Exercise brief.
Which lines below fall between the one containing "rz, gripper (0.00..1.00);" and the one containing "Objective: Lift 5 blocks"? Repeat them exactly, counting both of those lines, and add nothing else.

[Recorded data]
-------------------------
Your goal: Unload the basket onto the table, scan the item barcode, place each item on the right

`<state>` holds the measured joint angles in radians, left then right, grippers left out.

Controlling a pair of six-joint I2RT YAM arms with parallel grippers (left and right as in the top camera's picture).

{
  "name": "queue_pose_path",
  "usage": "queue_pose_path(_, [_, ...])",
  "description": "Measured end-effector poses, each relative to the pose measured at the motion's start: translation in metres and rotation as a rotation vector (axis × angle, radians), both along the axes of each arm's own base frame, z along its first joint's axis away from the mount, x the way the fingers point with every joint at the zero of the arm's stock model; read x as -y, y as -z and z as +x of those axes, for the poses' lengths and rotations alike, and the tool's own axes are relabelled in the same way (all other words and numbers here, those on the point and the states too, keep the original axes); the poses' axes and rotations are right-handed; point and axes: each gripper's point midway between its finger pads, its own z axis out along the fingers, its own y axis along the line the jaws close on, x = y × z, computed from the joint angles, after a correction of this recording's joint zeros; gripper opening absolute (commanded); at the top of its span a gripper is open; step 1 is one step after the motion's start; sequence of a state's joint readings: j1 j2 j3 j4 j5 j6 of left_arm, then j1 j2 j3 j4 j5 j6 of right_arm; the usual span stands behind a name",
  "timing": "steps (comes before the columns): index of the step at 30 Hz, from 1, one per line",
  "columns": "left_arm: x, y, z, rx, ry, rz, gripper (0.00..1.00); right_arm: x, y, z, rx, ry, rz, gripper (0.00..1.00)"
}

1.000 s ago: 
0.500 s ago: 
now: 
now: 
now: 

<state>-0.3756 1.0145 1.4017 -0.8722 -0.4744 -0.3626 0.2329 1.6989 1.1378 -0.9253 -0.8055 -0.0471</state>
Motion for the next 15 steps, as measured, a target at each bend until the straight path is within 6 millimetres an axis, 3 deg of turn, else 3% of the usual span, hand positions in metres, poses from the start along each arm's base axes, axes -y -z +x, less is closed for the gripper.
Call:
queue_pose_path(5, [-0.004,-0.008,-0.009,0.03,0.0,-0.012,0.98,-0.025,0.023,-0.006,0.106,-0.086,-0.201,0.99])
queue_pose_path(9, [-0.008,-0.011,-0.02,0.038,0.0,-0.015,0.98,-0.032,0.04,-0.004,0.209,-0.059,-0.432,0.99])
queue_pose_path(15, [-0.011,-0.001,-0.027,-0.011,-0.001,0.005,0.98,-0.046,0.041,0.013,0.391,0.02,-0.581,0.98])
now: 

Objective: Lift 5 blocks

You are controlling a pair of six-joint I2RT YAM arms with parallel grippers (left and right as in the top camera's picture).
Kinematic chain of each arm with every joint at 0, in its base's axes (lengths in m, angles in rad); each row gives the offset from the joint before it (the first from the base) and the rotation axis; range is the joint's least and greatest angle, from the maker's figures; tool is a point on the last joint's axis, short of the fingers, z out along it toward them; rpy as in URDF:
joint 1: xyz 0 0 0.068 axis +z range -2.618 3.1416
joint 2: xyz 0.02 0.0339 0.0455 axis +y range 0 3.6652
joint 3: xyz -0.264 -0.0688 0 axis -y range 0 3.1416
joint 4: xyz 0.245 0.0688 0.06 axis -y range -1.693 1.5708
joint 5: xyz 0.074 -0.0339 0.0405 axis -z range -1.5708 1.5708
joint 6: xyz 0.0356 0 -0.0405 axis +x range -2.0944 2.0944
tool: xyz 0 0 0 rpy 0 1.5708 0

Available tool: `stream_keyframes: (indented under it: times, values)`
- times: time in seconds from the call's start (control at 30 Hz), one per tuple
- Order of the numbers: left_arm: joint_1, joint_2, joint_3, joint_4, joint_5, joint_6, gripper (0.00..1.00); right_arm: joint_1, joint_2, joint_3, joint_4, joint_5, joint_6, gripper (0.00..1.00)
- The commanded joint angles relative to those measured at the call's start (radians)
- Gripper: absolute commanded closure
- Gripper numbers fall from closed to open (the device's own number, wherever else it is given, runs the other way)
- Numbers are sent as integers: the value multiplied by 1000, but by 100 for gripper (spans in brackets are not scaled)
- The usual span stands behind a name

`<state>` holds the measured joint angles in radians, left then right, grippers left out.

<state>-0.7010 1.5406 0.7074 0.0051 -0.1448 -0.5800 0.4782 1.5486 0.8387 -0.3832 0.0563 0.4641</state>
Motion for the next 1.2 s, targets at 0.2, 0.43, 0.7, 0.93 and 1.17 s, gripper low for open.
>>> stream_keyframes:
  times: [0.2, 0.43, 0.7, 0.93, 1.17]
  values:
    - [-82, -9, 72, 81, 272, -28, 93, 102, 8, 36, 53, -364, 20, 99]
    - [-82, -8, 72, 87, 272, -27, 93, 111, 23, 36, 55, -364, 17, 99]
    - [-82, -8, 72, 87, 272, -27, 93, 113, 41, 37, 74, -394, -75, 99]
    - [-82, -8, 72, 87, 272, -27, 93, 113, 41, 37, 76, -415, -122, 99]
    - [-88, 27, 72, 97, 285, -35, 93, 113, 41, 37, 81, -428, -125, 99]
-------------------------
Exercise output.
  "columns": "left_arm: x, y, z, rx, ry, rz, gripper (0.00..1.00); right_arm: x, y, z, rx, ry, rz, gripper (0.00..1.00)"
}

1.000 s ago: 
0.500 s ago: 
now: 
now: 
now: 

<state>-0.3756 1.0145 1.4017 -0.8722 -0.4744 -0.3626 0.2329 1.6989 1.1378 -0.9253 -0.8055 -0.0471</state>
Motion for the next 15 steps, as measured, a target at each bend until the straight path is within 6 millimetres an axis, 3 deg of turn, else 3% of the usual span, hand positions in metres, poses from the start along each arm's base axes, axes -y -z +x, less is closed for the gripper.
Call:
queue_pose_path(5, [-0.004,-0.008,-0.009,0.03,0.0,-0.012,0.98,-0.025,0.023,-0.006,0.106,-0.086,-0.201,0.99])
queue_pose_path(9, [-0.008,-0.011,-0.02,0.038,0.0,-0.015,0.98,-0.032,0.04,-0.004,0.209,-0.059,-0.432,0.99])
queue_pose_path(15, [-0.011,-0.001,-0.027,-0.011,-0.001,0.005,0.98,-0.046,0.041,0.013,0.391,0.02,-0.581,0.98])
now: 

Objective: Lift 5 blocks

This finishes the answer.